Justin
Justin

Reputation: 13

Google App Engine: How do you count query results given an offset?

I'm implementing pagination on sorted models and, as it stands, my queries are fetching way too much data. The way I display the links to the pages is similar to Google: the current page is highlighted and there is a surrounding "padding" of pages that you can navigate to. For instance, if there are 20 pages, the padding is 5, and you're on page 10, the page links would look like this:

... 5 6 7 8 9 [10] 11 12 13 14 15 ...

The thing is, I need to calculate the number of pages AFTER the current page in order to know how many page links past the current page should be shown. To do this, I sum the number of items I would need for the padding pages, plus the current page, plus one (to know whether to show the "..."), and then fetch these results. This results in a massive query of results that, ultimately, I only need a small subset of.

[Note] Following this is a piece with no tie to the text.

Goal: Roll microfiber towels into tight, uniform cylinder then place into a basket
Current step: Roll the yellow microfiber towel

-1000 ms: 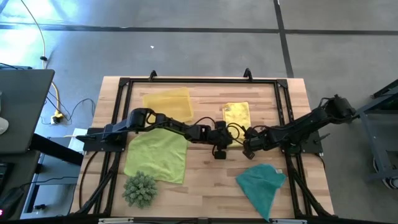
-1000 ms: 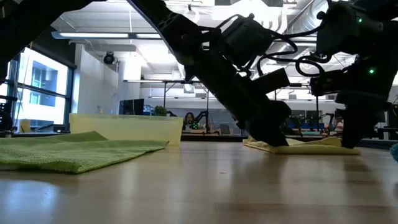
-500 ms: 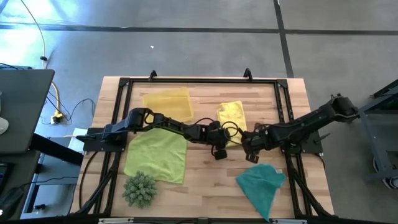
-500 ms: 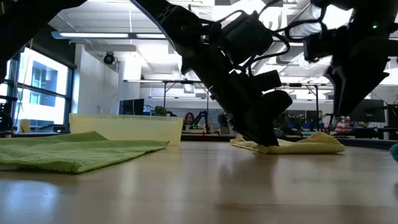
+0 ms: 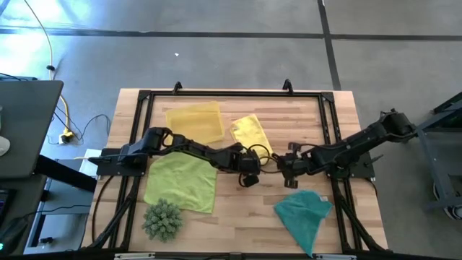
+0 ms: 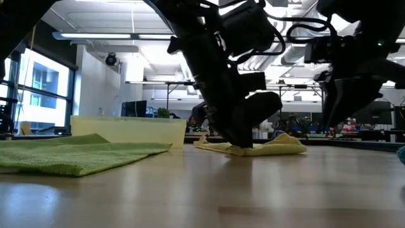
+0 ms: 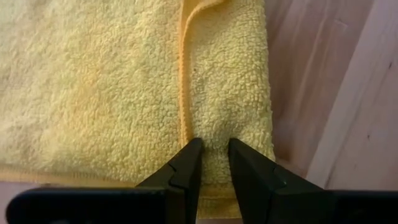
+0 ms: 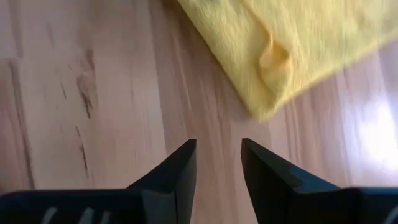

Google App Engine's api provides a count() function that returns the number of results a query fetches. However, it does not allow me to specify an offset.

How do I work around this problem?

I'm considering fetching the first item on the next page after the current page, then executing count() on another query that sorts on the values of that item, if that makes sense. Am I on the right track or am I missing something completely? I'm relatively new to app engine, so go easy! Thanks :)

UPDATE:

Thank you, Peter.

Cursors are indeed the appropriate approach to use. Here's an example for anyone looking to accomplish the same:

# For example, the following query has 27 results.
book_query = Book.all().filter("name_lowercase < ", "b" )
# Let's fetch 10 books starting at offset 0...
r = book_query.fetch(10, 0)
# This returns a cursor to the book after the last fetched result, index 10
c = book_query.cursor()

# Now let's count the number of results after our fetch, limit 100.
# To use cursors, the query must be exactly the same.
book_query2 = Book.all().filter("name_lowercase < ", "b" ).with_cursor(c) 
book_query2.count(100) # Returns 17

Upvotes: 1

Views: 605

Answers (1)

Peter
Peter

Reputation: 940

I haven't used them yet, but I believe Query Cursors are what you are looking for.